Les défis de la mise en œuvre
Malgré un cadre juridique favorable, la mise en œuvre effective des dispositifs de formation pour les réfugiés et demandeurs d’asile se heurte à plusieurs obstacles. La barrière linguistique reste un frein majeur, nécessitant souvent des formations préalables en français avant d’accéder à d’autres types de formation. La précarité administrative des demandeurs d’asile peut également compliquer leur accès à certains dispositifs, notamment ceux liés à l’alternance ou à l’apprentissage qui nécessitent une autorisation de travail.
La Cour des comptes, dans un rapport de 2020 sur l’entrée, le séjour et le premier accueil des personnes étrangères, a souligné la nécessité d’améliorer la coordination entre les différents acteurs impliqués dans la formation des réfugiés et demandeurs d’asile. Elle recommande notamment de « renforcer le pilotage interministériel de la politique d’intégration » pour garantir une meilleure articulation entre les dispositifs de droit commun et les dispositifs spécifiques.
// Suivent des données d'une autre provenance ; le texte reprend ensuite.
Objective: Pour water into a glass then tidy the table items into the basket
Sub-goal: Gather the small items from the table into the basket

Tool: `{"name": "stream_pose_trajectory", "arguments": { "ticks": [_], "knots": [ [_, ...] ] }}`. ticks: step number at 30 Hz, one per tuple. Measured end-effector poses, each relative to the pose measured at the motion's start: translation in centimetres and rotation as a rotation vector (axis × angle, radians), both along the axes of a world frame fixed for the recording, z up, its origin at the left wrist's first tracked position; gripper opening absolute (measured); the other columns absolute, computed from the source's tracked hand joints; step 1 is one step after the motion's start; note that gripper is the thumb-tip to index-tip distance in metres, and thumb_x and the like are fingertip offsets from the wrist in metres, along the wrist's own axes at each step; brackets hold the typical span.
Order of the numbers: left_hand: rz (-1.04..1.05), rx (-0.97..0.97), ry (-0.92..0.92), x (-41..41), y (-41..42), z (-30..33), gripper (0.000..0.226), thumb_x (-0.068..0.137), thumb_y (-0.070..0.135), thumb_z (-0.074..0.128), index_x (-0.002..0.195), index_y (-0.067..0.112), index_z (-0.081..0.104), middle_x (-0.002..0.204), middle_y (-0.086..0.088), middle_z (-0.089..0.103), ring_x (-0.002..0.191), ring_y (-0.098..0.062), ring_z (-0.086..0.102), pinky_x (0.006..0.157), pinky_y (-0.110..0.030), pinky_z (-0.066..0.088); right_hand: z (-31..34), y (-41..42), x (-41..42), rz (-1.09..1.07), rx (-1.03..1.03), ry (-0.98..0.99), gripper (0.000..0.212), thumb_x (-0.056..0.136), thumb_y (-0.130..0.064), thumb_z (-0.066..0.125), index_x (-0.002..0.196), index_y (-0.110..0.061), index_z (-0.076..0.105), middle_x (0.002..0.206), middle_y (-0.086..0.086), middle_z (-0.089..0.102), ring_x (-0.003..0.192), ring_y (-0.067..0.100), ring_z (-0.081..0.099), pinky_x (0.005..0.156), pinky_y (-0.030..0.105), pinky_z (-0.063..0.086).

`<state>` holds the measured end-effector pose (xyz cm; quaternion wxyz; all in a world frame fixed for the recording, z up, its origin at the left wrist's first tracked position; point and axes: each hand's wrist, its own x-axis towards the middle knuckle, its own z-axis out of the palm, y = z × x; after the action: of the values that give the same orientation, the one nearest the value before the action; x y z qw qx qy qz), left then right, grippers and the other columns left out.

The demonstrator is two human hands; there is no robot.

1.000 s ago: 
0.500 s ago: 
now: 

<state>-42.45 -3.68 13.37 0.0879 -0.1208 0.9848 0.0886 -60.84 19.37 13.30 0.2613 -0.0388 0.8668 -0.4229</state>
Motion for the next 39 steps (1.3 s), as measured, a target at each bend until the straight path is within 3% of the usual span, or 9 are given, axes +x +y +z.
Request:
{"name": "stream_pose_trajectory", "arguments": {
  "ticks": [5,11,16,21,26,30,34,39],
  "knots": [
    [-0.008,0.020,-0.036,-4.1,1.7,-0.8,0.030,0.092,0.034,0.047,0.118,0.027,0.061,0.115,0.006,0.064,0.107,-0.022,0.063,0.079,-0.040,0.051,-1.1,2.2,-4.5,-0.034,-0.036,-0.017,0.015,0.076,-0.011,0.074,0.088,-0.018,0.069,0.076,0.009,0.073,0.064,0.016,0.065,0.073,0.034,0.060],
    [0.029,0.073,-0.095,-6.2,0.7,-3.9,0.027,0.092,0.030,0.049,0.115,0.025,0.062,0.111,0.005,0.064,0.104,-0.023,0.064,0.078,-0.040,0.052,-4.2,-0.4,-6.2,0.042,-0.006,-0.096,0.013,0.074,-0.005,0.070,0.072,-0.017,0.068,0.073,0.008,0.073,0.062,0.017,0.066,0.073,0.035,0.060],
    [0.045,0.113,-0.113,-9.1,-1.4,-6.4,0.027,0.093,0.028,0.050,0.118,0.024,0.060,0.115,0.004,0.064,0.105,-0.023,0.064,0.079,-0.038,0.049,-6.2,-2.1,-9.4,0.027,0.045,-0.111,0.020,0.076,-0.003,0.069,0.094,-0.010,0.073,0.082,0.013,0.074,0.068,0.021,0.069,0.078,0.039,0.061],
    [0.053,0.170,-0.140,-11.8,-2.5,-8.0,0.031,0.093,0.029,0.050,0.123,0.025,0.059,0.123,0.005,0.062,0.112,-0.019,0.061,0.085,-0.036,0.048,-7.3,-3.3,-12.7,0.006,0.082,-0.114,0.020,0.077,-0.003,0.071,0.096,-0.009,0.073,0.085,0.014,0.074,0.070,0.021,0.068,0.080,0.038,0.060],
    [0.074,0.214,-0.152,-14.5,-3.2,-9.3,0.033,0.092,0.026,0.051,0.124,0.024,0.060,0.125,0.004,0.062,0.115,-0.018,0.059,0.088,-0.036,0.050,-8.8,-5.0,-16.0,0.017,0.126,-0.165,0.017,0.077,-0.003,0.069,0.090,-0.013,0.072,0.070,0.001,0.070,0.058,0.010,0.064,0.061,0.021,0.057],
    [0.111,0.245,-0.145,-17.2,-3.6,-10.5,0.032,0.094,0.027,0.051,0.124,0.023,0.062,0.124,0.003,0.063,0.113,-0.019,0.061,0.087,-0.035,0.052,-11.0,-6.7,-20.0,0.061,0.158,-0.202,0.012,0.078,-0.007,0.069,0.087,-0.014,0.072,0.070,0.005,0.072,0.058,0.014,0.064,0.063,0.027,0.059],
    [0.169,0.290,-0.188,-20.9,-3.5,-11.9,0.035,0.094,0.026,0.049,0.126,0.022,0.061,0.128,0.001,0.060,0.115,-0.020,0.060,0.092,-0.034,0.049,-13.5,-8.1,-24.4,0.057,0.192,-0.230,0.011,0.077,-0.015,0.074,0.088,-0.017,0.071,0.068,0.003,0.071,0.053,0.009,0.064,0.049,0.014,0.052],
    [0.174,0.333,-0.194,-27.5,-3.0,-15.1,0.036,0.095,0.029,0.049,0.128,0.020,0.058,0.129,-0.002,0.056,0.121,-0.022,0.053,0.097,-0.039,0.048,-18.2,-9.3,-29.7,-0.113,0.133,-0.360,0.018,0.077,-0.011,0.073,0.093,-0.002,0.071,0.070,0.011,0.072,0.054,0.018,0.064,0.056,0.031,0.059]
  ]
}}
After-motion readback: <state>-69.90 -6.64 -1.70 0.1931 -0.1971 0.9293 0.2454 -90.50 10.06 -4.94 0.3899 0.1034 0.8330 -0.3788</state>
Perspectives et recommandations
Face à ces défis, plusieurs pistes d’amélioration peuvent être envisagées :
1. Renforcer la flexibilité des parcours de formation : Il est crucial d’adapter les dispositifs existants pour prendre en compte la diversité des profils et des besoins des réfugiés et demandeurs d’asile. Cela peut passer par la mise en place de modules de formation modulables et personnalisables.
2. Développer les partenariats public-privé : L’implication accrue des entreprises dans la formation et l’insertion professionnelle des réfugiés et demandeurs d’asile peut ouvrir de nouvelles opportunités. Des dispositifs comme les POEC (Préparations Opérationnelles à l’Emploi Collectives) spécifiquement dédiées à ce public pourraient être développés.
3. Améliorer l’accès à l’information : La création d’une plateforme numérique centralisant les informations sur les dispositifs de formation disponibles, accessible en plusieurs langues, permettrait de faciliter l’orientation des réfugiés et demandeurs d’asile.
4. Renforcer la formation des formateurs : La mise en place de formations spécifiques pour les professionnels intervenant auprès des réfugiés et demandeurs d’asile permettrait de mieux prendre en compte les spécificités de ce public (trauma, interculturalité, etc.).
5. Faciliter la reconnaissance des compétences : Le développement d’outils d’évaluation des compétences adaptés, comme le passeport européen des qualifications des réfugiés, pourrait être généralisé pour faciliter l’accès à la formation et à l’emploi.
Les dispositifs de formation pour les réfugiés et demandeurs d’asile s’inscrivent dans un cadre juridique complexe, à l’intersection du droit international, européen et national. Si des avancées significatives ont été réalisées ces dernières années, des défis importants persistent pour garantir un accès effectif et équitable à la formation. L’enjeu est de taille : permettre à ces populations vulnérables d’acquérir les compétences nécessaires pour s’intégrer durablement dans leur pays d’accueil, tout en respectant leurs droits fondamentaux. Une approche holistique, combinant flexibilité des parcours, partenariats innovants et adaptation continue des dispositifs aux besoins spécifiques de ce public, semble être la voie à suivre pour relever ce défi sociétal majeur.